# Upgrade Windows 2000 auf Windows XP



## seeba (11 August 2005)

Hallo,
wollte mal von euch hören, wie die Siemens Software auf ein Update reagiert. Schon mal jemand gemacht?

Gruß Sebastian


----------



## SPS Markus (11 August 2005)

ja,
schon mehrfach versucht. Es läuft alles... aber der ganze Ballast der Vorgängerversion wird mitgeschleppt. (z.B. Autostart von diversen Programmen, Einträge in der Registry) Ich kann nur abraten und ziehe "IMMER" eine Neuinsallation vor.

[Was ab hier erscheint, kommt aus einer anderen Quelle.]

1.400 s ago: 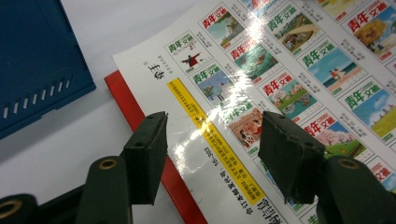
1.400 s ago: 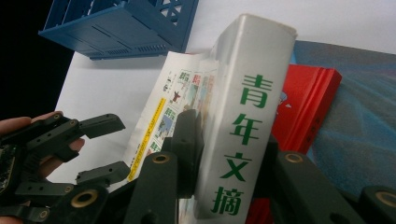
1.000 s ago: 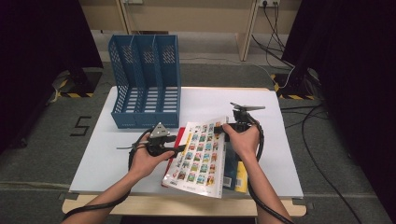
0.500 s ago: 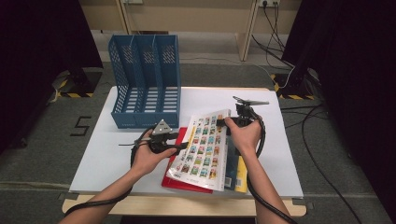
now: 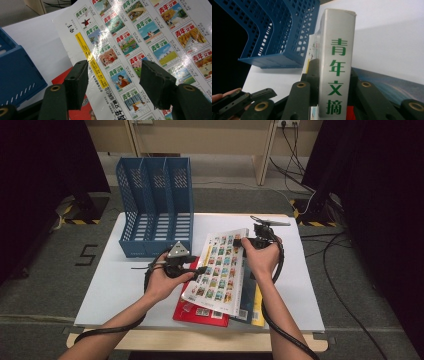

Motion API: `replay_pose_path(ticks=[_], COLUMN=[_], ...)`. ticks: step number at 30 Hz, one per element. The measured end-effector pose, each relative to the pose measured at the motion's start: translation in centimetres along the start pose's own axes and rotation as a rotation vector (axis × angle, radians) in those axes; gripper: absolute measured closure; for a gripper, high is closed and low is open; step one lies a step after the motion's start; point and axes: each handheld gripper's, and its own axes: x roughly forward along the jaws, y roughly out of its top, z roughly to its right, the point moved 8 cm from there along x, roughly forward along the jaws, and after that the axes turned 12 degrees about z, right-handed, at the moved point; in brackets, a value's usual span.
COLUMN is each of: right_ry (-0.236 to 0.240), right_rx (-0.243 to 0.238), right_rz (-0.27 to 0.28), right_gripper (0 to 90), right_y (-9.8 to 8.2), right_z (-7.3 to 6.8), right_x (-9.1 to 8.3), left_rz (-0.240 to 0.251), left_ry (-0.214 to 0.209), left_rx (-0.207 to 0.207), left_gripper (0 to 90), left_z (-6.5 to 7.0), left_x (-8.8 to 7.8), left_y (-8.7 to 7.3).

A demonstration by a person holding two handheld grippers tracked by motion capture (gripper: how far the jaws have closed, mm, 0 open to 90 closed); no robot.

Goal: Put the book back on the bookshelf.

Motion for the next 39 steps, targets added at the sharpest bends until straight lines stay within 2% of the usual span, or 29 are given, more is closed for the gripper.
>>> replay_pose_path(ticks=[14,18,26,39], right_ry=[-0.022,-0.029,-0.037,-0.047], right_rx=[-0.015,-0.025,-0.017,-0.030], right_rz=[0.056,0.078,0.090,0.145], right_gripper=[74.2,74.2,74.2,74.2], right_y=[1.5,1.9,2.3,3.6], right_z=[-0.4,-0.3,-0.3,-0.8], right_x=[0.0,-0.1,-0.1,-0.1], left_rz=[0.014,0.018,0.030,0.034], left_ry=[-0.015,-0.022,-0.034,-0.052], left_rx=[0.008,0.003,-0.008,0.004], left_gripper=[36.9,36.4,35.1,35.2], left_z=[0.7,1.0,1.5,2.1], left_x=[0.8,1.1,1.6,2.2], left_y=[1.2,1.5,2.0,2.8])
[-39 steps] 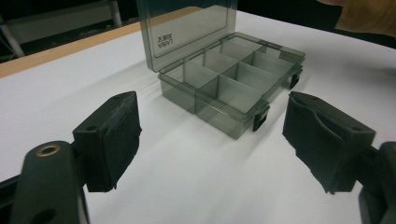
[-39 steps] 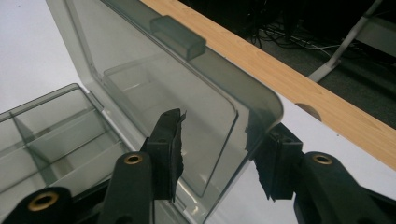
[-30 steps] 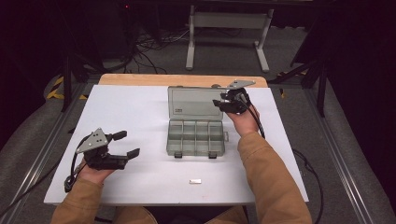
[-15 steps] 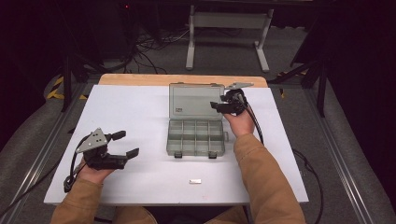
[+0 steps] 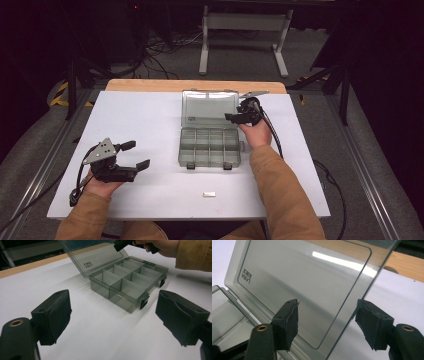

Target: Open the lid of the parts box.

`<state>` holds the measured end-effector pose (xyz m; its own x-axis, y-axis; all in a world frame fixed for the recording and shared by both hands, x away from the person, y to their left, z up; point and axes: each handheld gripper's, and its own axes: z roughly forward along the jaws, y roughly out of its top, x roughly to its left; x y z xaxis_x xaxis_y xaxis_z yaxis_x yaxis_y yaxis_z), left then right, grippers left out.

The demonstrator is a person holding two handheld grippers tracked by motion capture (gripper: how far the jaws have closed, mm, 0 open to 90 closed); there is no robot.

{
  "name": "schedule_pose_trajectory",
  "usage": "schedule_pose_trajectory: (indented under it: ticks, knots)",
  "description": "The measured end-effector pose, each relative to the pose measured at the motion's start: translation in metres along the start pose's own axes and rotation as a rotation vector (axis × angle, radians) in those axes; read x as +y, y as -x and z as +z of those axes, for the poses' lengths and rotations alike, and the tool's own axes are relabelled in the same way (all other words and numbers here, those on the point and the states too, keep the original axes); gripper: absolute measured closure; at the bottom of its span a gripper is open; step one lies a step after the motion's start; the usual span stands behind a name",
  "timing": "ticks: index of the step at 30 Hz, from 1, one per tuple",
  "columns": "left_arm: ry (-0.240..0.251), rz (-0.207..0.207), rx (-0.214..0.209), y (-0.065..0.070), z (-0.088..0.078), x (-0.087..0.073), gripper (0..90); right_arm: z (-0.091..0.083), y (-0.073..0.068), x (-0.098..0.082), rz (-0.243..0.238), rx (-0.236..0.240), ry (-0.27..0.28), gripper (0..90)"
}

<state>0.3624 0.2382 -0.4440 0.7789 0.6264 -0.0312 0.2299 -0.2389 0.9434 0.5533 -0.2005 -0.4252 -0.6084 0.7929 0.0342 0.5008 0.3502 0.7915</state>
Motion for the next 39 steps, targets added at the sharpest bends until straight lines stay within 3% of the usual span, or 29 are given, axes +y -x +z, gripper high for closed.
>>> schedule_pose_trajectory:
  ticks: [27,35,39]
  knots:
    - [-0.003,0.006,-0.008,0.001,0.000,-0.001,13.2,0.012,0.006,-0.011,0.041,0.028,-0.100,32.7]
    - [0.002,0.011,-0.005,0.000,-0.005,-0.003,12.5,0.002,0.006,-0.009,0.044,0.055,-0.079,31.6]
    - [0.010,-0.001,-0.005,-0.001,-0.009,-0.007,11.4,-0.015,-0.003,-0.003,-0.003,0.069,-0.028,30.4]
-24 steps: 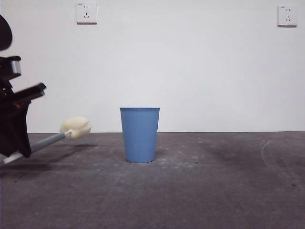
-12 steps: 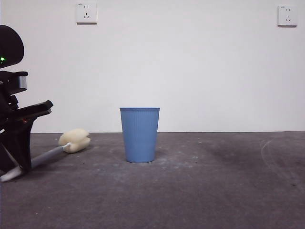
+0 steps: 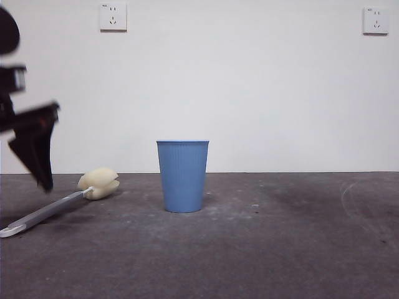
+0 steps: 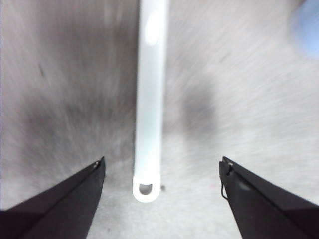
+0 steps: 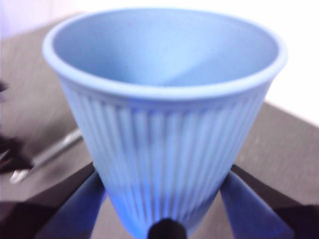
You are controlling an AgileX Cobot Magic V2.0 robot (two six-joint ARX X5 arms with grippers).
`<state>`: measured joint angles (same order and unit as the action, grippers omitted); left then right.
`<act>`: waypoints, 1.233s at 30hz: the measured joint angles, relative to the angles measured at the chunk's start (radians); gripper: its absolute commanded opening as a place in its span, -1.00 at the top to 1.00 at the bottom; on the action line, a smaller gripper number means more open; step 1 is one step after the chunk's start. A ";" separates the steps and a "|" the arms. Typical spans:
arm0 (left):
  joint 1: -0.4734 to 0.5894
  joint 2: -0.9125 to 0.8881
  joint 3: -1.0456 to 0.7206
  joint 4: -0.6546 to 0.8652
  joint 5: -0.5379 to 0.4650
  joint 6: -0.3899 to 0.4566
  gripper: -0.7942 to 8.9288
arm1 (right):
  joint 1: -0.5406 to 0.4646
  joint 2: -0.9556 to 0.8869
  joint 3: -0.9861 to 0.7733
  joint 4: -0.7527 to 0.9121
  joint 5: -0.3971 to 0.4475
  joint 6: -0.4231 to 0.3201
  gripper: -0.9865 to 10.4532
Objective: Pick up the cup brush,pick up the cup,insert the brush into the cup,clean the cup,put the cup brush back,put the cup back to the fixed position on the table
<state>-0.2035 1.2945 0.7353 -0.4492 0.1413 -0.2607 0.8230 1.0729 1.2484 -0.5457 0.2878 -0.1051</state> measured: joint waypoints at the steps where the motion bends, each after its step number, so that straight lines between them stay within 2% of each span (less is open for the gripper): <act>1: 0.000 -0.045 0.000 -0.013 0.000 0.009 0.04 | 0.000 -0.002 -0.036 0.050 0.014 0.000 0.85; 7: 0.000 -0.343 0.000 -0.116 0.080 0.053 0.06 | -0.060 0.002 -0.332 0.428 0.031 0.008 0.85; 11: 0.000 -0.481 0.000 -0.163 0.088 0.068 0.06 | -0.133 0.002 -0.486 0.611 0.028 0.040 0.85; 18: 0.000 -0.621 0.000 -0.241 0.089 0.074 0.06 | -0.277 0.066 -0.715 0.945 -0.082 0.058 0.85; 24: 0.000 -0.636 0.000 -0.246 0.089 0.077 0.06 | -0.344 0.259 -0.778 1.144 -0.172 0.056 0.85; 31: 0.000 -0.636 0.000 -0.246 0.090 0.077 0.06 | -0.359 0.483 -0.778 1.383 -0.197 0.053 0.85; 37: 0.000 -0.636 0.000 -0.246 0.090 0.077 0.06 | -0.391 0.652 -0.778 1.489 -0.233 0.053 0.85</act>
<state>-0.2031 0.6590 0.7353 -0.6952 0.2314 -0.1841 0.4316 1.7252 0.4706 0.9432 0.0547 -0.0521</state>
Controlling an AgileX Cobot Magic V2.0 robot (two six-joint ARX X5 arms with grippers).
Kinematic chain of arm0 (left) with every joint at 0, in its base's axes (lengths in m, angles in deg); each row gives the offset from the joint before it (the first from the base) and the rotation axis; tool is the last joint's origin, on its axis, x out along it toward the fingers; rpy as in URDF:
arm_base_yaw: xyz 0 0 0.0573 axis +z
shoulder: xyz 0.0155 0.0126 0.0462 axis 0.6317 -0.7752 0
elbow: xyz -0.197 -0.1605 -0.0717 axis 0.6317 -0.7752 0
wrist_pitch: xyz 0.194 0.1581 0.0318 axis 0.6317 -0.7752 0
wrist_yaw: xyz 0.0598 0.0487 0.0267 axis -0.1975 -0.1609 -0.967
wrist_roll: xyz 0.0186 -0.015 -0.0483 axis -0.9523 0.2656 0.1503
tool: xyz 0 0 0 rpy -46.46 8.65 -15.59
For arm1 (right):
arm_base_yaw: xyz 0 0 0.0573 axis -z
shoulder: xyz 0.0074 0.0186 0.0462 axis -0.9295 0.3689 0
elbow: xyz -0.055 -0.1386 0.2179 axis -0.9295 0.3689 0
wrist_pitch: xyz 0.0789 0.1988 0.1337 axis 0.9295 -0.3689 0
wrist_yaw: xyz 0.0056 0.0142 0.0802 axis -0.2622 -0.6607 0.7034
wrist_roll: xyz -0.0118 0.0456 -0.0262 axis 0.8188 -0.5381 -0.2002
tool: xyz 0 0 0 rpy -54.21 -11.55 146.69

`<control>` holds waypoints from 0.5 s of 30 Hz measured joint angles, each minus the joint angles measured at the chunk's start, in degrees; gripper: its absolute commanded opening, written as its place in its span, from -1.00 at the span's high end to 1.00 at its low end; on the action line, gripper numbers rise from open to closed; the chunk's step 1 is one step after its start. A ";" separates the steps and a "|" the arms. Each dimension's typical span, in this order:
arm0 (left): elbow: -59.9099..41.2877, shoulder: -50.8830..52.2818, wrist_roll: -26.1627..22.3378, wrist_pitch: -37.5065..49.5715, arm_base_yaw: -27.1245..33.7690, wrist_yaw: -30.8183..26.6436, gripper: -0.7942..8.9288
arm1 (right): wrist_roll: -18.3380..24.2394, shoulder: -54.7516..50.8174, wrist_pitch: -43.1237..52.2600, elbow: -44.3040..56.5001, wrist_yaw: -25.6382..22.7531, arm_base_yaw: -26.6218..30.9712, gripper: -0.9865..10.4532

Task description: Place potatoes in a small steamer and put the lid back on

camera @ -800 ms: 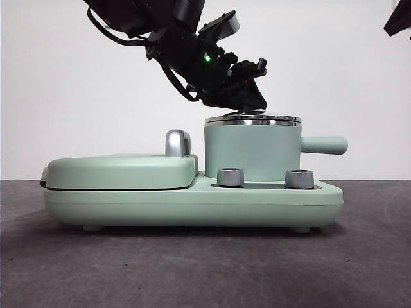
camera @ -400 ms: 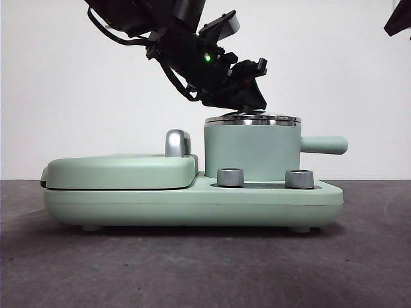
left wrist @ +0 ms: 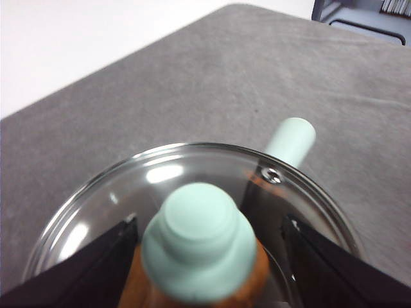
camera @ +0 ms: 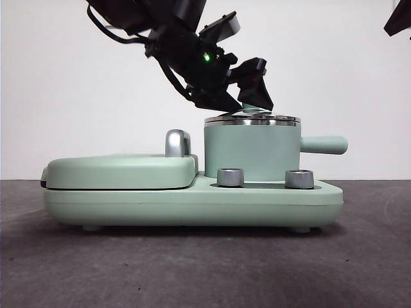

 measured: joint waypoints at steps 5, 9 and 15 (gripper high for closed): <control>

Aber warum willst du von 2000 auf XP updaten? Win 2000 prof. ist doch prima. (Meine Meinung)

Markus


----------



## seeba (11 August 2005)

Naja das Field PG M gibts nur noch mit XP... Und da wollte ich schonmal üben


----------



## Unreal (11 August 2005)

Servus,

ich glaube in der nächsten Zeit werden sehr viele (v.a. Unternehmen)
auf XP umrüsten, da Microsoft WIN2000 nicht mehr weiterentwickeln
will, bzw. die Kunden sollen auf XP umsteigen, um den vollen Support
zu erhalten.

MfG Unreal


----------



## seeba (11 August 2005)

Unreal schrieb:
			
		

> Servus,
> 
> ich glaube in der nächsten Zeit werden sehr viele (v.a. Unternehmen)
> auf XP umrüsten, da Microsoft WIN2000 nicht mehr weiterentwickeln
> ...



Das spielt auch mit... Keine Patches mehr usw.


----------



## SPS Markus (11 August 2005)

Tja,
das mit den Update's is richtig. Aber ihr werdet lachen, ich habe hier noch 5 unterschiedliche PG's mit Win98SE am laufen die Step7 V5.2 installiert haben.
Wenn diese Geräte nicht am Firmennetz oder für andere Aufgaben genutzt werden, sehe ich keinen Grund das BS zu wechseln. Auch Projekte die mit Step7 V5.3 erstellt wurden kann man ohne Probleme mit diesen Geräten bearbeiten.

Markus


----------



## seeba (11 August 2005)

SPS Markus schrieb:
			
		

> Tja,
> das mit den Update's is richtig. Aber ihr werdet lachen, ich habe hier noch 5 unterschiedliche PG's mit Win98SE am laufen die Step7 V5.2 installiert haben.
> Wenn diese Geräte nicht am Firmennetz oder für andere Aufgaben genutzt werden, sehe ich keinen Grund das BS zu wechseln. Auch Projekte die mit Step7 V5.3 erstellt wurden kann man ohne Probleme mit diesen Geräten bearbeiten.
> 
> Markus



Naja probier mal WinCC flex auf Win 98SE... Viel Glück  :lol:

EDIT: Gehen die Lizenzen beim defragmentieren noch verloren? Alles Floating Lizenzen?


----------



## SPS Markus (11 August 2005)

Ja ja,
du hast ja recht, aber bis jetzt können wir noch mit dem guten ProTool arbeiten da wir noch mit den "guten" alten Panels arbeiten.

Markus


----------



## MatMer (12 August 2005)

Hallo Seeba,
also ich habe meine Platte jetzt schon mehrfach defragmentiert während ich die Float Lizenz für Step7 5.3 drauf hatte. Ich habe nichts bemerkt, weil defragmentieren die Daten ja nur aneinerander reiht aber nichts löscht.
Mein Betriebssystem ist Win2000 und ich habe auch schon überlegt auf XP umzusteigen.


----------



## plc_tippser (12 August 2005)

Neue Rechner werden bei uns mit XP ausgestattet. Umgerüstet werden Win2k Rechner ganz sicherlich nicht, da ich noch kein so stabiles OS gesehen habe. Das macht sich gerade bei kleineren Softwarepaketen bemerkbar.

pt


----------